** Prompt **
Working from the listing below, pick each line containing the word "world" and copy it.
##### Data shown
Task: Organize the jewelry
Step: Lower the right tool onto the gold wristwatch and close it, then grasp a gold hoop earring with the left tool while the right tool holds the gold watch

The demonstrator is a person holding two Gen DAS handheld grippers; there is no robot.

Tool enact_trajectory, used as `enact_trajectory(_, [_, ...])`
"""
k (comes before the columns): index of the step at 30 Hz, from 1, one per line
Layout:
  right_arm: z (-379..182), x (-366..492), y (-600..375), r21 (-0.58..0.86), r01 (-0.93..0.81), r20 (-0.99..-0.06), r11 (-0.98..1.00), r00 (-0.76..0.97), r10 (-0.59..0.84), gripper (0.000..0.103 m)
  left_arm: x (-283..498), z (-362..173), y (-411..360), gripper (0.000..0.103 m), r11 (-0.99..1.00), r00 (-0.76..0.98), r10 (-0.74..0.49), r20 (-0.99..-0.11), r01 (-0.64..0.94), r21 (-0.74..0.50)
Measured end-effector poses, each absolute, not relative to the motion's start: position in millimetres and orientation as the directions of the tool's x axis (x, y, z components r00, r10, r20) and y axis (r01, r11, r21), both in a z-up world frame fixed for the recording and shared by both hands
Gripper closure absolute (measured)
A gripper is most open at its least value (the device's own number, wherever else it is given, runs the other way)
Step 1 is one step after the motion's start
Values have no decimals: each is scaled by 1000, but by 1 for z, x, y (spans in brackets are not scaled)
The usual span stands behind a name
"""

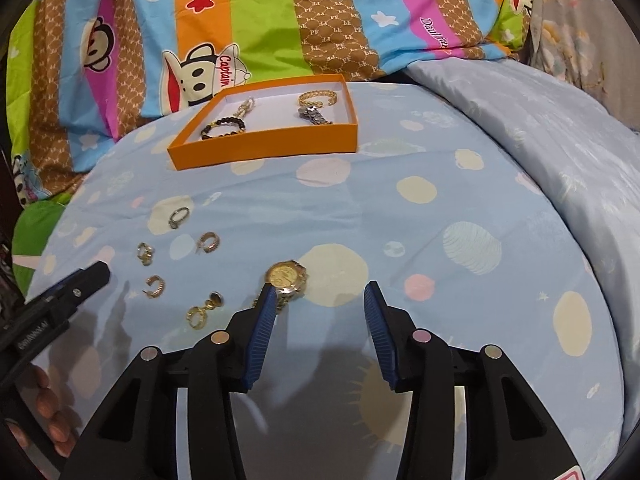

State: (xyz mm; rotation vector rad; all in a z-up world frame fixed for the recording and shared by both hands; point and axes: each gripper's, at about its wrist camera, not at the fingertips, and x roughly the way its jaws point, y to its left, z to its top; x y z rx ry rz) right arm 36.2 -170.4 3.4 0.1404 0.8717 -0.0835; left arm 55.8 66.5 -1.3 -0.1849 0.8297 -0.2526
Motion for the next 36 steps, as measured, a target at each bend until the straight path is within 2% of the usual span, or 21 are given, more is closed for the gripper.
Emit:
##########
** Response area **
Measured end-effector poses, each absolute, not relative to the motion's start: position in millimetres and orientation as the directions of the tool's x axis (x, y, z components r00, r10, r20) and y axis (r01, r11, r21), both in a z-up world frame fixed for the recording and shared by both hands
State: (xyz mm; rotation vector rad; all in a z-up world frame fixed for the recording and shared by both hands; point and axes: each gripper's, at about its wrist camera, not at the fingertips, and x roughly the way its jaws point, y to its left, z to its top; x y z rx ry rz) right arm 36.2 -170.4 3.4 0.1404 0.8717 -0.0835; left arm 55.8 66.5 -1.3 -0.1849 0.8297 -0.2526

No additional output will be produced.